To fine-tune the LLaMA model using Direct Preference Optimization (DPO), you can follow a structured approach that involves preparing your dataset, setting up the model and training environment, and implementing the DPO training process. Below is a comprehensive guide based on the information gathered.
Ensure you have the necessary libraries installed. You will need PyTorch, Hugging Face Transformers, and the TRL (Training Reinforcement Learning) library.
pip install torch transformers accelerate trl
DPO requires a dataset that includes prompts, preferred responses, and rejected responses. The dataset should be structured as follows:
dataset = [
{
"prompt": "What is the capital of France?",
"chosen": "The capital of France is Paris.",
"rejected": "France's capital is Lyon."
},
{
"prompt": "What is the largest planet in our solar system?",
"chosen": "The largest planet in our solar system is Jupiter.",
"rejected": "Earth is the largest planet."
},
# Add more examples...
]
Load the LLaMA model and tokenizer from Hugging Face. For this example, we will use a pre-trained LLaMA model.
from transformers import AutoModelForCausalLM, AutoTokenizer
model_name = "meta-llama/Llama-3-8b" # Replace with your specific model
tokenizer = AutoTokenizer.from_pretrained(model_name)
model = AutoModelForCausalLM.from_pretrained(model_name)
You will need to configure the DPO trainer with your model, reference model, and training parameters.
from trl import DPOTrainer
# Create a reference model (typically a copy of your SFT model)
model_ref = AutoModelForCausalLM.from_pretrained(model_name)
# Define training arguments
training_args = {
"per_device_train_batch_size": 4,
"learning_rate": 8e-6,
"num_train_epochs": 3,
}
# Initialize DPO Trainer
dpo_trainer = DPOTrainer(
model=model,
model_ref=model_ref,
beta=0.1, # Temperature hyperparameter for DPO
train_dataset=dataset,
tokenizer=tokenizer,
args=training_args,
)
Now you can start the training process using the train
method provided by the DPO trainer.
dpo_trainer.train()
After training, evaluate your model's performance on a holdout set or through manual testing.
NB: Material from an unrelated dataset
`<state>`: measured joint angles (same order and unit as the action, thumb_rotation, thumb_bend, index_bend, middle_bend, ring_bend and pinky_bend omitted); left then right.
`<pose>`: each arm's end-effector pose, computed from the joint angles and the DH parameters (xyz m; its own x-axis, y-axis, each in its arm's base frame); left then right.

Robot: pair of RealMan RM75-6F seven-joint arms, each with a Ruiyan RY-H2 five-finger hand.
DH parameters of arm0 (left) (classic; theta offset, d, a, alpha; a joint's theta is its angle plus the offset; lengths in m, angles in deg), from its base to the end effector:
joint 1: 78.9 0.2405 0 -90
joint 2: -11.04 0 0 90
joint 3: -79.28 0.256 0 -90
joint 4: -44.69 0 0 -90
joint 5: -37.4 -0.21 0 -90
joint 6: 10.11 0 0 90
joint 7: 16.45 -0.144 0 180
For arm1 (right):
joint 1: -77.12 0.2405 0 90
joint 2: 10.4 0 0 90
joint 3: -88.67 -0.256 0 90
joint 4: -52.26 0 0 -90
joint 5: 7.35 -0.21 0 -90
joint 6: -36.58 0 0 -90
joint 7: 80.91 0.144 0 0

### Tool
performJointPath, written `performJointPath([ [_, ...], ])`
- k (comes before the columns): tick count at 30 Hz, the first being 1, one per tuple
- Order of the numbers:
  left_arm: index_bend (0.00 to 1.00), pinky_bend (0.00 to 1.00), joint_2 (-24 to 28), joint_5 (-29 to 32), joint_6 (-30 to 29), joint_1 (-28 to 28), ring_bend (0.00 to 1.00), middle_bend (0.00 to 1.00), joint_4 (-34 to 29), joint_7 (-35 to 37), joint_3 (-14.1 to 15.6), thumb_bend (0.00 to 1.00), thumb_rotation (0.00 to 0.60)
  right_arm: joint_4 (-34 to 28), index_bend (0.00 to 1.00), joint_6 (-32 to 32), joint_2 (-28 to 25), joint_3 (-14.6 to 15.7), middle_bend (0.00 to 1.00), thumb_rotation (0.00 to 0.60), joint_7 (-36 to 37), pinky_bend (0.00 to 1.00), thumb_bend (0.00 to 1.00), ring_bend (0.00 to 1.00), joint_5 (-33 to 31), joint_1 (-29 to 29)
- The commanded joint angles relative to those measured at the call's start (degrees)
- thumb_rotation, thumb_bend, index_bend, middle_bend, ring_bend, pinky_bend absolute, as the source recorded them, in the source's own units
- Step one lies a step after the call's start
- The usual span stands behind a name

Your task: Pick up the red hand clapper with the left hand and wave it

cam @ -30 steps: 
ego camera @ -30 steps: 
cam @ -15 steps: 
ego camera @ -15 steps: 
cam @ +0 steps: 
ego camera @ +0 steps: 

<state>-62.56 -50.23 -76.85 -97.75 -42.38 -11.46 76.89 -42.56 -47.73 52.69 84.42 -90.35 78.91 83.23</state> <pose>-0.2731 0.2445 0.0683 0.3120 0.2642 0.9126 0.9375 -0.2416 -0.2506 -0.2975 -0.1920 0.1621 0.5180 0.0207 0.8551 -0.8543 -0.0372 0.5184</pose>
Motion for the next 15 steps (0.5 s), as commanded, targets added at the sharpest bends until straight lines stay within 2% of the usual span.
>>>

Once satisfied, save your fine-tuned model for future use.
model.save_pretrained("fine_tuned_llama_dpo")
tokenizer.save_pretrained("fine_tuned_llama_dpo")
- Dataset Preparation: Create a dataset with prompts, preferred responses, and rejected responses.
- Model Initialization: Load your LLaMA model and tokenizer.
- DPO Trainer Setup: Configure the DPO trainer with necessary parameters.
- Training: Execute the training process.
- Evaluation and Saving: Assess performance and save the fine-tuned model.
This approach allows you to effectively fine-tune LLaMA models using Direct Preference Optimization, aligning their outputs more closely with human preferences based on feedback data.